Moderate and progressive voices chimed in too. Some, like Rachel Held Evans, commented on the irony of the SBC comparing their anti-marriage equality fight to abolitionism given the denomination’s troubled pro-slavery history. Others addressed another irony: that the Southern Baptists would hold a conference on sexuality where every speaker was straight. Even our own Zachary Hoag correctly exposed the illogical nature of JD’s comments – discrimination is comparable to liberation, really? Hoag suggests that perhaps folks like JD would do well to have a gay friend or two.
It wouldn’t have hurt for JD to have tipped his hat to the historical irony of his remarks. While at it he could have also portrayed at least a bit more public humility. Of course, having put on the panel one (or more) LGBT persons or the closest thing you can get to an ally in the SBC would have also scored the SBC some points. But ultimately, I don’t think the real problem with JD’s comments was historical myopia or political hastiness; or that his comments exposed a lack of representation at the conference and on the panel. I’m behind JD on the need for more prophetic preaching. His preaching and the ministries of The Summit Church have provided good prophetic critiques of evangelicalism’s tendency to make faith only about personal piety divorced from mercy and compassion.
But that doesn’t get JD and the SBC off the hook, though. I believe that these media commentaries and the issues they’ve raised are symptoms of a deeper crisis, a crisis of imagination. JD and the SBC showcase a displacing imagination. JD draws on the experiences of another to make an analogy about preaching. But his is a distorted use of their experiences.
First, he distorts the African American experience. Abolitionist preaching in the 19th century was not a matter of popularity; it was a matter of life or death. And not just any kind of death. This was the racist, torturous disposal of black bodies and even white allies. Neither JD’s nor any other white male in the SBC’s life is on the line for “preaching against homosexuality.” JD and other SBC pastors might lose a few members here and there, maybe receive some public criticism, but never will they endure a torturous death.
He also distorts the experience of the LGBT community. Just how does one go about preaching against homosexuality? How do you preach against an attraction that countless LGBT persons spend years denying, wishing and praying away to no avail? The pejorative and inaccurate use of the word “homosexuality” escapes JD. Maybe he has in mind something like this: “Don’t be attracted to who you are attracted!” Good luck with that one.
JD draws upon the narratives of African American and LGBT experiences, but he does this by displacing these communities; their voices are rendered silent. African Americans and LGBT persons are at once made visible and invisible. And the character of their visible invisibility is mangled by both JD’s distortions and few words given to their stories. The irony is that JD’s distorted brevity – his “silence,” if you will – is an approval, announcing theological intelligibility and homiletical courage. The silence of the African American and LGBT communities is a refusal, announcing inferiority and incapacity. JD obviously cannot imagine a theological appropriation of their stories and experiences as authentic theological reflection. But instead of not speaking, or speaking with hesitation, he speaks for them!
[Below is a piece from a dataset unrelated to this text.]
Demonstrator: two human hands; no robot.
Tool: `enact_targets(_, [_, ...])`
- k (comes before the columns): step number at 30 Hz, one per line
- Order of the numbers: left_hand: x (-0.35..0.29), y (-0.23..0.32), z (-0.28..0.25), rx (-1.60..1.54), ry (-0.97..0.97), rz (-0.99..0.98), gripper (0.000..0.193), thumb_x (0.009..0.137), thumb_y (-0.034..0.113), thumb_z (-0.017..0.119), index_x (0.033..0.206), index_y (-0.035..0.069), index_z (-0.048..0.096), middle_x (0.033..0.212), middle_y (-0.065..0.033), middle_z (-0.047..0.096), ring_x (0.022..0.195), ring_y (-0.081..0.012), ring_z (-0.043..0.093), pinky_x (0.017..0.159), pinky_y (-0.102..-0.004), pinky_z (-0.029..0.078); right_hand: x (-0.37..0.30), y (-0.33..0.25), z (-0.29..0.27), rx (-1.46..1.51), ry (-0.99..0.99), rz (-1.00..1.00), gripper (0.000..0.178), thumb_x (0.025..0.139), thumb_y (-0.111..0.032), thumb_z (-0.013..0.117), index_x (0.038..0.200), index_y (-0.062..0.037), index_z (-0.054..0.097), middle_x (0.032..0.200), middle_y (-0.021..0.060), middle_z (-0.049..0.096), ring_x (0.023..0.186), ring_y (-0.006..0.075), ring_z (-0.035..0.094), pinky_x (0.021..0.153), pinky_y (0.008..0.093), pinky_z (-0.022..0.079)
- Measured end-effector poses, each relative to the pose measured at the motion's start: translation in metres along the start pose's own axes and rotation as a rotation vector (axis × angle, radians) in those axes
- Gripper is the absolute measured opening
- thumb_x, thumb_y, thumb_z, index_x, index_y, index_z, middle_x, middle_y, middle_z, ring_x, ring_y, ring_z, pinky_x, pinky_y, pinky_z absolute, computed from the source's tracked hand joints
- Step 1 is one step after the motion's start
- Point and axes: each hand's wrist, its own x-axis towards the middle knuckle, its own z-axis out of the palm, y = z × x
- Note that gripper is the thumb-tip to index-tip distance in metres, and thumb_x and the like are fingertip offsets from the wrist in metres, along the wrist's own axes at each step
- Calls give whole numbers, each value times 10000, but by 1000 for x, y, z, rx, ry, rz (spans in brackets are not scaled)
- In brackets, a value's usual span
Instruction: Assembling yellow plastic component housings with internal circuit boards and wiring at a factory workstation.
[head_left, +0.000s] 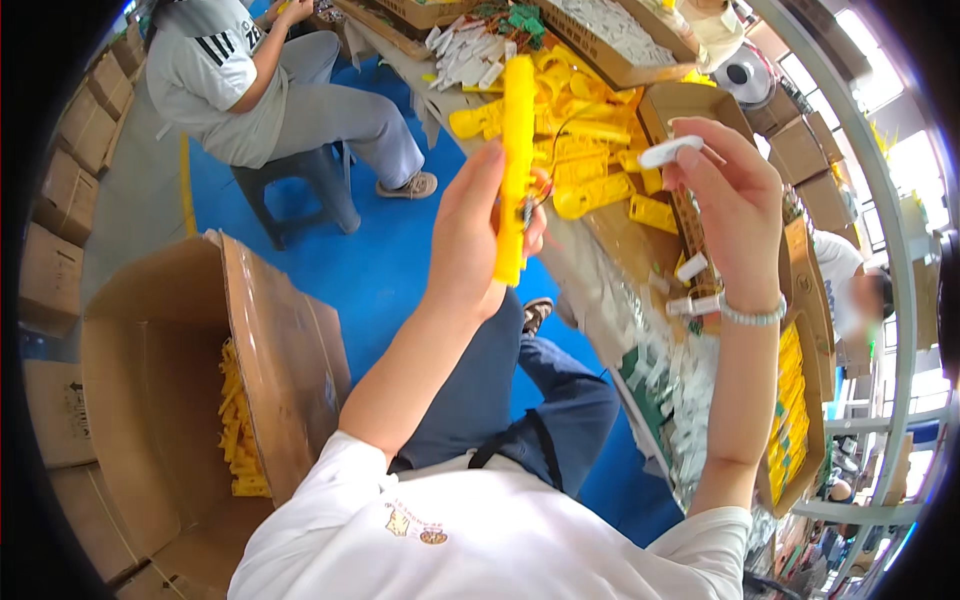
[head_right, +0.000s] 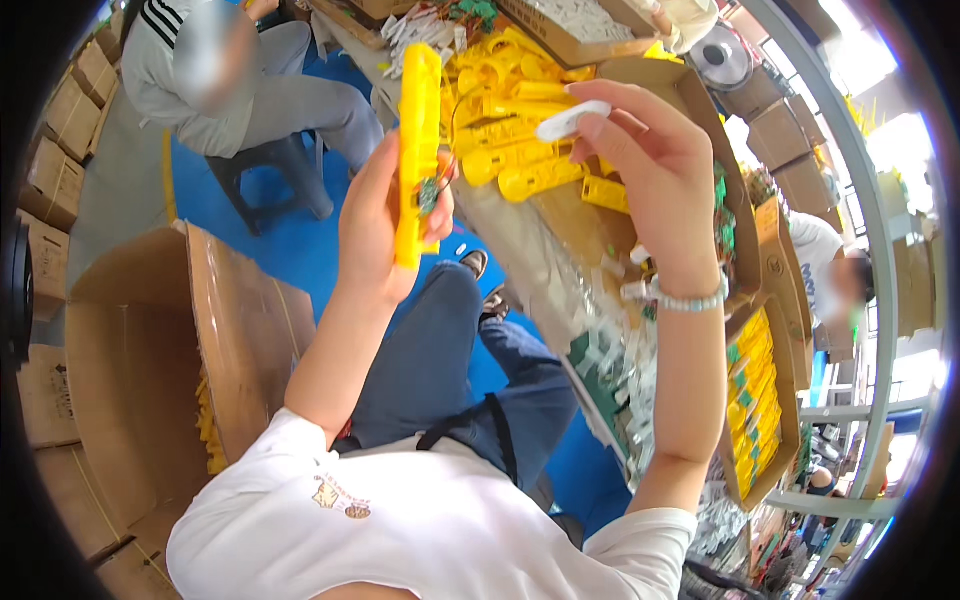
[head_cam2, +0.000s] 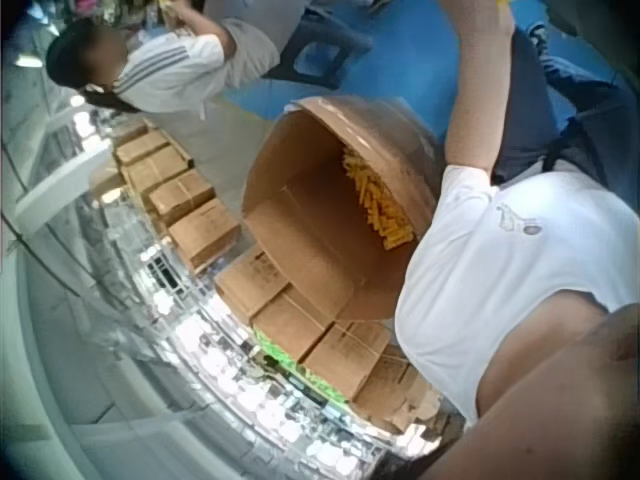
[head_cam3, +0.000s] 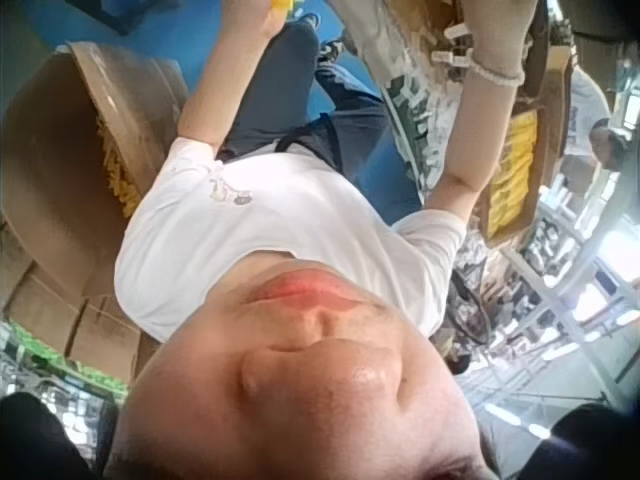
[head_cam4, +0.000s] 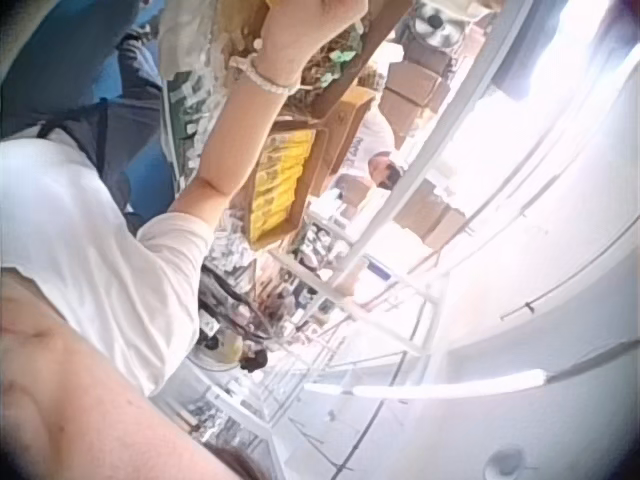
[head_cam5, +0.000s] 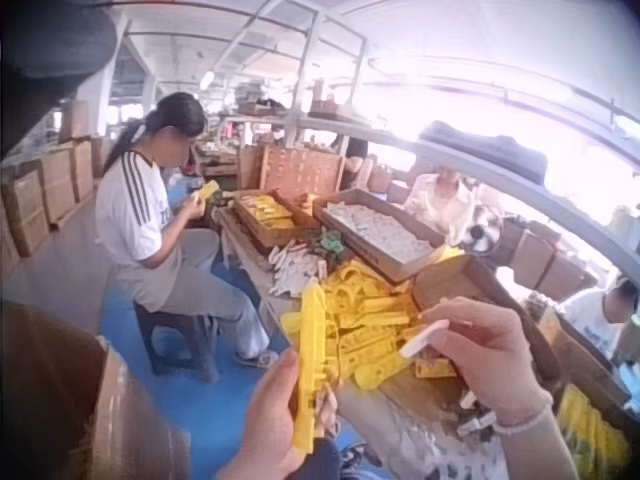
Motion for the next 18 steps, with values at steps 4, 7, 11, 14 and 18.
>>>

Of course I believe that JD unconsciously wields this displacing imagination, but this only makes matters worse. Displacement is wielded inside of JD’s theological discourse on the prophetic meaning of Jesus’ lordship, unmasking the depths of the impoverishment of Western Christian formation. Theology aids and abets JD’s displacing imagination. His theology and politics are bound together. Turns out he can’t separate the two so easily.
So how is JD so confident he’s right about the gospel?
This is the displacing power of whiteness, of the racial imagination on display.